President Trump's head of the Department of Justice's Antitrust Division, Makan Delrahim, recently explained that the division will cut back on behavioral commitments such as consent orders regulating conduct and will instead rely more on structural changes such as divestitures to remedy merger concerns. This could signal significant changes in how the DOJ resolves concerns with proposed mergers going forward.

In one of his first remarks on antitrust policy since his confirmation, Assistant Attorney General Delrahim delivered a speech on November 16 regarding the relationship between antitrust enforcement and the Trump administration's focus on limiting government regulation of business. Delrahim explained on a theoretical level that effective antitrust enforcement lessens the need for market regulations and that behavioral commitments – often consent orders that regulate the post-merger conduct of parties – represent government oversight on what preferably should be a free market. He also identified several practical problems with behavioral commitments:

  • They are difficult to structure, especially their length, because short remedies may be mere "Band-Aids" and long remedies may become obsolete (Delrahim referenced a judgment regulating the Horseshoers Association that is still in effect).
  • They are hard to oversee, as they may require monitoring the granular, day-to-day operations of businesses to assess compliance.
  • They are challenging to enforce because the DOJ often lacks the resources to do so effectively.

Emphasizing that behavioral remedies should be viewed with skepticism for these and other reasons, Delrahim stated that the DOJ will instead focus on structural remedies to remedy merger concerns. He supported this pronouncement with reference to the DOJ's 2004 Remedies Guidelines that stated conduct remedies generally are not favored in merger cases. (No reference was made to the DOJ's 2011 guidelines that state conduct remedies can be an effective method of dealing with competition concerns.)

While expressing preference for structural remedies, Delrahim left open the possibility of the DOJ accepting some behavioral commitments. He explained that behavioral remedies should avoid taking pricing decisions away from markets, and should be simple and administrable by the DOJ. He further explained that such remedies must "completely cure the anticompetitive harms." He said the DOJ would accept these remedies only when it has a "high degree of confidence that the remedy does not usurp regulatory functions for law enforcement." Overall, convincing the DOJ to accept behavioral remedies will be a "high standard to meet," according to Delrahim.

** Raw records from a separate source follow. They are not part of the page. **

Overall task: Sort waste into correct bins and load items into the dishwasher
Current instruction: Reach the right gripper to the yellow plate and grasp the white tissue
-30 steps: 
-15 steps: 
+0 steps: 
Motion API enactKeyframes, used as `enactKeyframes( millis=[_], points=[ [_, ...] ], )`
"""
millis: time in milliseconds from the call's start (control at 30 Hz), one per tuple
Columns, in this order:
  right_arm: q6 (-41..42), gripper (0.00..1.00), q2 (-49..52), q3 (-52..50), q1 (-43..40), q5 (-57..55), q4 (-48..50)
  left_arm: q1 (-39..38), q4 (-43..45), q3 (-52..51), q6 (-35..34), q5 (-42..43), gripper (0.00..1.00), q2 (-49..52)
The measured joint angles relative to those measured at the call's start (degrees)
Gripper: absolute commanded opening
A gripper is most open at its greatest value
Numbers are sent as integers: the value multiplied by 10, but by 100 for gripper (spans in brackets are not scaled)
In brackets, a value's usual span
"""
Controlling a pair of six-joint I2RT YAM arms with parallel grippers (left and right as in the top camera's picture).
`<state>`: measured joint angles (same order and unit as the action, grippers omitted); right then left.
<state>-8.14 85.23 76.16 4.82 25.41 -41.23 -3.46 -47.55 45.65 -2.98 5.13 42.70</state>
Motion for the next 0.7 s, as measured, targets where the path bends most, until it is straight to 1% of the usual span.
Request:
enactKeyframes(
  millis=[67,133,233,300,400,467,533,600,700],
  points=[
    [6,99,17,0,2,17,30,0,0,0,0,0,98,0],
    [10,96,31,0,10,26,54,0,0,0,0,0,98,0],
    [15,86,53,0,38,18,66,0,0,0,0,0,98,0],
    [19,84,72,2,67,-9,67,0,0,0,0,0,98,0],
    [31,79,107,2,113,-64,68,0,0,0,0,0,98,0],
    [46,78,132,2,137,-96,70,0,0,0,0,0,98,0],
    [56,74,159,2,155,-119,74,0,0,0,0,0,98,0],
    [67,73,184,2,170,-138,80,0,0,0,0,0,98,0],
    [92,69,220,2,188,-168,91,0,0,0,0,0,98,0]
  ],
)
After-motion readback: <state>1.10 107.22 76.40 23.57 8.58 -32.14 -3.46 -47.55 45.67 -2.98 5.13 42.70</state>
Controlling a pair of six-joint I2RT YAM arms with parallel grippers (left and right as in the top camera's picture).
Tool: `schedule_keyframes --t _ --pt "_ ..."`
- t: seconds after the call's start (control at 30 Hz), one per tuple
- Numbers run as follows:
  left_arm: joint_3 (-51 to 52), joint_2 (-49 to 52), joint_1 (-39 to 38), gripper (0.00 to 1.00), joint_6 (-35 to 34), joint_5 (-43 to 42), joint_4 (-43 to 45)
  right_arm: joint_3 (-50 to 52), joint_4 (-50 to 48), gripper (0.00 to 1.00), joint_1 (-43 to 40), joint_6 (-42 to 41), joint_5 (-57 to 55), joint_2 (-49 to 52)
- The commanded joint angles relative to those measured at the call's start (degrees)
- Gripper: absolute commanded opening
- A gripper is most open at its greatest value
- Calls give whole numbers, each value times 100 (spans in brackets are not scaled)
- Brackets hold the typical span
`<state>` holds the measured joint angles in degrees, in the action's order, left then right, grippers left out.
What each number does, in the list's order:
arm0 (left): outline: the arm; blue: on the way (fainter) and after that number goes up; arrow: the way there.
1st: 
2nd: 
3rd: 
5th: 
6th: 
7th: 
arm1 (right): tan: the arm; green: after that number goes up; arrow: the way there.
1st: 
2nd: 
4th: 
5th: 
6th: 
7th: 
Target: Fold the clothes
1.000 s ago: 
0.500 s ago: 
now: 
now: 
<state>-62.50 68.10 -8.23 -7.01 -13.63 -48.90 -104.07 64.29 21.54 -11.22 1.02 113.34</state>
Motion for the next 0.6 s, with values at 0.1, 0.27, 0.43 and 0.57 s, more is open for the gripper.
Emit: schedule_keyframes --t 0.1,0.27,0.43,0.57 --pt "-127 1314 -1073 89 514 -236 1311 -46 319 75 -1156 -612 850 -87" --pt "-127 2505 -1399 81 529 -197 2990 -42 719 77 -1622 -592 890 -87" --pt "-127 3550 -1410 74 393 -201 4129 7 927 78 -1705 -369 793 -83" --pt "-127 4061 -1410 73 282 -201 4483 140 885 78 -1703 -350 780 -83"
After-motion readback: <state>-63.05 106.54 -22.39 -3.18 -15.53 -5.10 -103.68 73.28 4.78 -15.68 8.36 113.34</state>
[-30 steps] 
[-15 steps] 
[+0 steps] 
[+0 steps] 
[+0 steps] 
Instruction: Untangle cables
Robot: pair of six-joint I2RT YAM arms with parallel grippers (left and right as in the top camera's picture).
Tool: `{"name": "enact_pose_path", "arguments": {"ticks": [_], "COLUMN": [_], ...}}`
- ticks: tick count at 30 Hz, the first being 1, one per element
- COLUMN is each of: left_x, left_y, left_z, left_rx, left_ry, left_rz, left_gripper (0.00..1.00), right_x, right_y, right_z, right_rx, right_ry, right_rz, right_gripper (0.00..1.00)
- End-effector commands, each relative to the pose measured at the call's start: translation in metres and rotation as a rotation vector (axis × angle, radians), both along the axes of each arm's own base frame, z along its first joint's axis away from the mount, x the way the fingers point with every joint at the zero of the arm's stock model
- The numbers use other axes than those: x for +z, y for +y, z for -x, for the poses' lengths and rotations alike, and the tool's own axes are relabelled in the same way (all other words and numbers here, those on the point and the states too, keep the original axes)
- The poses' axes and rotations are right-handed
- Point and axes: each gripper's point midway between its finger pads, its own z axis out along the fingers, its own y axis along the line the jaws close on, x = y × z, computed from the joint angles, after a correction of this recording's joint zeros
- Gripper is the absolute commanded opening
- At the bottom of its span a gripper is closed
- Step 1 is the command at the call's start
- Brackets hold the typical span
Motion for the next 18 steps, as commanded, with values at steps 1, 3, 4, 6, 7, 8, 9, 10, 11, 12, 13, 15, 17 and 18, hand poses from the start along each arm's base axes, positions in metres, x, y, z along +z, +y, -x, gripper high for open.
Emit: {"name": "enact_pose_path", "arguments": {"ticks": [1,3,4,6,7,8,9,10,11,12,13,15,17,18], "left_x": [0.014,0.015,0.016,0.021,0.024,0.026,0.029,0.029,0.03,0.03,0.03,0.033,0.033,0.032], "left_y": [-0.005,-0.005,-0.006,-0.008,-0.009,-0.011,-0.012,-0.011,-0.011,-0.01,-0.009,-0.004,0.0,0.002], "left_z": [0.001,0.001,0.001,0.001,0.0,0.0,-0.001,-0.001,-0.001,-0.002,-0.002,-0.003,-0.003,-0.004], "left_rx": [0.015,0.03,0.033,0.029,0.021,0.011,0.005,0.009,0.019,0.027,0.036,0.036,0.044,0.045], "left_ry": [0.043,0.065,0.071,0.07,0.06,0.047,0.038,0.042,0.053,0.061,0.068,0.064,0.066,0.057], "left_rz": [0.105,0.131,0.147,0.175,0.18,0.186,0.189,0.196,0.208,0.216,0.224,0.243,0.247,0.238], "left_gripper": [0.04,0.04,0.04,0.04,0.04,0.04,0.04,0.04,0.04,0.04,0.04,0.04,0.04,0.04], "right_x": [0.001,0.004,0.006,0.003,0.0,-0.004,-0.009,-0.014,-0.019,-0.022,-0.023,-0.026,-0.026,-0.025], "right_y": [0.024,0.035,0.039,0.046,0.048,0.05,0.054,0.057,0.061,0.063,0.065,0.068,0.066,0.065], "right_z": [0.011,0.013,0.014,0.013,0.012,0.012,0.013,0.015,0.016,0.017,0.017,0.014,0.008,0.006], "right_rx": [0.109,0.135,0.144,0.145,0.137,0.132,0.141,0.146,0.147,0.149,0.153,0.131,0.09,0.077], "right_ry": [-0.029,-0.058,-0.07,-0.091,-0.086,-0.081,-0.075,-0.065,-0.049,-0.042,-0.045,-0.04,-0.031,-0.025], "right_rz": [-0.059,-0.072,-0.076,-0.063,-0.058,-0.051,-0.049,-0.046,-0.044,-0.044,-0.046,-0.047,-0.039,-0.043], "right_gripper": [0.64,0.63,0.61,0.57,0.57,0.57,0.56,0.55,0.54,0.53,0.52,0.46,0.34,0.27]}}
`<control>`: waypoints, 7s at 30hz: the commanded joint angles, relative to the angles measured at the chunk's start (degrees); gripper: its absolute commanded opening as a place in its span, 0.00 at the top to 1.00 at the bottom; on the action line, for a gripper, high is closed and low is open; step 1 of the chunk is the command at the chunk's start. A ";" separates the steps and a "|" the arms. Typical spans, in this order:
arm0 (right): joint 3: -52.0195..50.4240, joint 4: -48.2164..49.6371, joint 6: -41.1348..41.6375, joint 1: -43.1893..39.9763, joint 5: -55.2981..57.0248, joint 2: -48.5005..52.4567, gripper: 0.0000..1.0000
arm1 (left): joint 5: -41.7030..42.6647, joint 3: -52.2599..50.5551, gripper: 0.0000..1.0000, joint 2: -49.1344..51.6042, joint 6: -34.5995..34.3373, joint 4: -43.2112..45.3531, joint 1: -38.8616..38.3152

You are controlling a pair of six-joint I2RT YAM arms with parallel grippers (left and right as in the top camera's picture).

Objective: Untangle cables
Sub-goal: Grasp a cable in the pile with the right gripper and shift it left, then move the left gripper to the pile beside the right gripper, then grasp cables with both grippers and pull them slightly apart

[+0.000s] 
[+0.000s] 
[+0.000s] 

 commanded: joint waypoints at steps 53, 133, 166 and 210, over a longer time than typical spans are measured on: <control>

Delrahim's explanation of the DOJ's present regard for behavioral commitments may signal changes in how the DOJ resolves concerns with proposed mergers. In recent years, the DOJ accepted behavioral remedies to resolve competitive concerns in several high-profile deals, with the 2011 joint venture among Comcast and NBC Universal, the 2011 acquisition of ITA Software by Google, and the 2010 TicketMaster/Live Nation merger among the most notable. But Delrahim's speech suggests that the Trump administration DOJ would not have accepted these remedies. How much, if at all, the DOJ changes its approach to resolving competitive concerns will be seen as it considers pending mergers in the coming months.